The company plans to make Windows Defender a baseline security solution, which will block all commonly used malware, worms, Trojan horses, and other attacks. Microsoft plans to use a file system filter to better protect critical files.

Making Windows 8 harder to exploit

Like Apple did with its security improvements to Mac OS X Lion, Microsoft plans to harden the operating system to attack. With each release, both Apple and Microsoft have bolstered a key anti-exploit technology known as ASLR (address space layout randomization). Windows 8 is no different: More components of Windows will use ASLR, and the memory randomization will be better.

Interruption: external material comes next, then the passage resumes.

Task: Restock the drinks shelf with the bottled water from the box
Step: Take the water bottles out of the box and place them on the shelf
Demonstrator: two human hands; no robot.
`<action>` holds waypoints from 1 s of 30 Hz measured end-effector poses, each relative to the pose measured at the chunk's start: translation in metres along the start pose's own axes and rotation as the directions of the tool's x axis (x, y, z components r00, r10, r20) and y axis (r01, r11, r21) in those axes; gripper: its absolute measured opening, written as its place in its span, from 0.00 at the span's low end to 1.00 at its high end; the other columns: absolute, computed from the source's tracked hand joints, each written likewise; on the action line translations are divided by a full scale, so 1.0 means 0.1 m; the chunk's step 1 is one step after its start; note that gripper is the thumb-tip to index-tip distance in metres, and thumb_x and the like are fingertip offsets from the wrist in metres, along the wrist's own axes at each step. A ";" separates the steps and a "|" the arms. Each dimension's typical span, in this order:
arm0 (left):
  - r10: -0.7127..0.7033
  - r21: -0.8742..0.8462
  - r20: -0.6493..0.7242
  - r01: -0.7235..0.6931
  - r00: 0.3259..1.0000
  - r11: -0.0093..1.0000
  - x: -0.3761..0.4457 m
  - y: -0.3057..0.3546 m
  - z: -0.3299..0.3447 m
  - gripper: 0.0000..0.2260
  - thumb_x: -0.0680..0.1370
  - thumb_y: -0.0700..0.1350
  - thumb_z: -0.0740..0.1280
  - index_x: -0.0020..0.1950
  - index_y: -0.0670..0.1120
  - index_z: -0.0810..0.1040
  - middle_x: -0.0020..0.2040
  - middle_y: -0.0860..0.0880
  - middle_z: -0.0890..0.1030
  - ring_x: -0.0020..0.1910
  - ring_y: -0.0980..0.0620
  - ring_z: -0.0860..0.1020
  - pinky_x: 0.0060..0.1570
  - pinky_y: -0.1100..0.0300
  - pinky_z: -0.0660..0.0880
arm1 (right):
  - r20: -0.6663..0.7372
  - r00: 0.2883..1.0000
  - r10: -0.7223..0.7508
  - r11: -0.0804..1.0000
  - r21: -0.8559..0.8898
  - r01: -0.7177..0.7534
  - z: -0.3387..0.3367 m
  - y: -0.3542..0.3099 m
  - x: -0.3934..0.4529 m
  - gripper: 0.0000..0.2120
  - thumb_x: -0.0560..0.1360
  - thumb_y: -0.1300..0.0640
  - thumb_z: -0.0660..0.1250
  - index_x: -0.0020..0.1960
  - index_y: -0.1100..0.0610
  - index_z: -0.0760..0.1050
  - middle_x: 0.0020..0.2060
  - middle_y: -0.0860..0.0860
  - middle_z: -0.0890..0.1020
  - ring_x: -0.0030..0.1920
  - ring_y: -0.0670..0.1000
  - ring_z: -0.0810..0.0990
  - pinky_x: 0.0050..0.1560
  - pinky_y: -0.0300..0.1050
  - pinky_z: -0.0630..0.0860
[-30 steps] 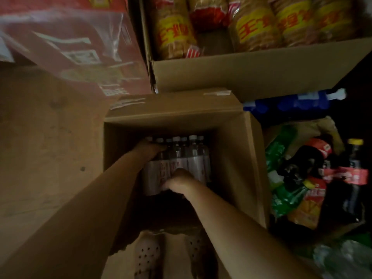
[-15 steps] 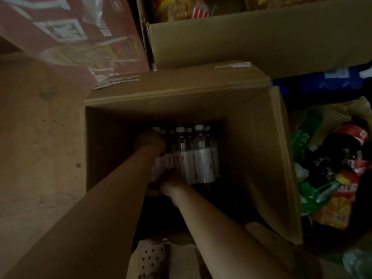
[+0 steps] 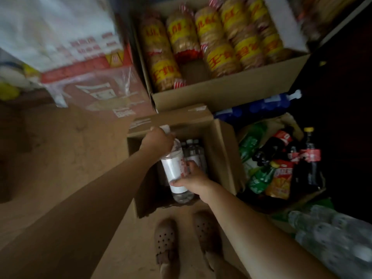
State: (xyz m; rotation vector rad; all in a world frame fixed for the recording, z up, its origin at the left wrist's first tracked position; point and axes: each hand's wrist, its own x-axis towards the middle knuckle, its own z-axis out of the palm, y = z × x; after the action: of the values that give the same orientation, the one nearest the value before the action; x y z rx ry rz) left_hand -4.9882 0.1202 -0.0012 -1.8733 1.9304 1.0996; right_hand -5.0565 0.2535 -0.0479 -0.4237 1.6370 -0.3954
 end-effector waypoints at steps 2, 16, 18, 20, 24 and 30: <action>0.077 -0.043 0.000 -0.077 0.997 0.996 -0.26 0.34 -0.32 0.22 0.80 0.50 0.61 0.65 0.34 0.68 0.60 0.35 0.76 0.59 0.37 0.76 0.58 0.48 0.75 | -0.056 0.996 -0.068 0.994 0.087 0.073 -0.17 -0.24 -0.39 0.35 0.65 0.58 0.79 0.66 0.50 0.64 0.63 0.51 0.75 0.60 0.52 0.76 0.58 0.48 0.75; 0.536 -0.122 -0.193 -0.562 0.822 0.818 -2.13 2.74 -2.50 0.20 0.74 0.54 0.66 0.53 0.37 0.78 0.50 0.36 0.81 0.48 0.37 0.81 0.48 0.45 0.79 | -0.511 0.771 -0.381 0.878 0.060 0.474 -1.56 -1.87 -2.97 0.37 0.49 0.42 0.79 0.56 0.49 0.76 0.49 0.45 0.84 0.48 0.46 0.83 0.52 0.50 0.81; 0.612 -0.092 -0.204 -0.637 0.764 0.765 -2.46 3.07 -2.68 0.20 0.75 0.56 0.67 0.50 0.38 0.79 0.48 0.39 0.81 0.47 0.40 0.81 0.46 0.50 0.79 | -0.572 0.729 -0.376 0.863 0.070 0.500 -1.77 -1.99 -3.36 0.33 0.55 0.47 0.81 0.57 0.49 0.76 0.50 0.44 0.82 0.50 0.46 0.82 0.55 0.47 0.79; 0.662 -0.084 -0.192 -0.684 0.724 0.724 -2.79 3.36 -2.80 0.20 0.74 0.57 0.67 0.49 0.39 0.79 0.46 0.42 0.81 0.46 0.41 0.80 0.44 0.53 0.77 | -0.637 0.681 -0.360 0.850 0.076 0.521 -1.96 -2.03 -3.74 0.31 0.59 0.51 0.81 0.60 0.49 0.76 0.50 0.44 0.81 0.52 0.46 0.80 0.54 0.41 0.77; 0.791 -0.123 -0.171 -0.809 0.588 0.575 -3.39 3.87 -2.88 0.16 0.72 0.56 0.69 0.46 0.43 0.81 0.44 0.41 0.83 0.42 0.41 0.82 0.46 0.46 0.80 | -0.770 0.542 -0.337 0.819 0.045 0.573 -2.30 -1.99 -4.34 0.32 0.58 0.49 0.81 0.60 0.47 0.76 0.53 0.44 0.82 0.53 0.46 0.80 0.55 0.42 0.77; 0.907 -0.128 -0.125 -0.913 0.403 0.388 -4.50 4.47 -2.78 0.24 0.69 0.58 0.73 0.41 0.35 0.81 0.37 0.38 0.81 0.36 0.39 0.82 0.37 0.43 0.80 | -0.908 0.353 -0.225 0.801 0.034 0.598 -2.74 -1.60 -5.32 0.31 0.59 0.48 0.81 0.54 0.52 0.68 0.48 0.46 0.78 0.49 0.48 0.79 0.47 0.44 0.77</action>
State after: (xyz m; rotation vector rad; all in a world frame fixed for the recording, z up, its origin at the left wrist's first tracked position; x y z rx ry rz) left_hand -5.2460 0.2350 0.6309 -0.6737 3.0796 1.5053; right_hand -5.2714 0.3791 0.5192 -0.3663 2.3810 -1.5345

Microsoft will bring a lot of secuity improvements to the kernel and a dynamically assigned area of memory known as the heap. Finally, the company plans to add defenses to Internet Explorer to eliminate "use-after-free" vulnerabilities, which make up three-quarters of the flaws reported in IE in the past two years. Basically, we can expect Internet Explorer to do a better job of cleaning up after itself and flushing away sensitive data after it has been used.

Supporting UEFI Secure Boot

Finally, Microsoft will use the UEFI (Unified Extensible Firmware Interface) to implement a secured boot process. UEFI Secure Boot allows the firmware to cryptographically verify the integrity of the computer's envrionment, preventing malicious software from executing before the computer boots into the operating system.

Secure Boot uses the Trusted Platform Module, a piece of hardware that has shipped in millions of systems, but largely remains unused. Microsoft had planned a similar feature, dubbed Secure Startup, in Windows Vista in 2005, but faced industry concerns that the company could block the installation of other operating systems on PC hardware.

Hardware OEMs will be required to support the architecture, but otherwise, Microsoft claims it will be vendor neutral. While the company aim is quiet security, expect this feature to create a fairly loud debate.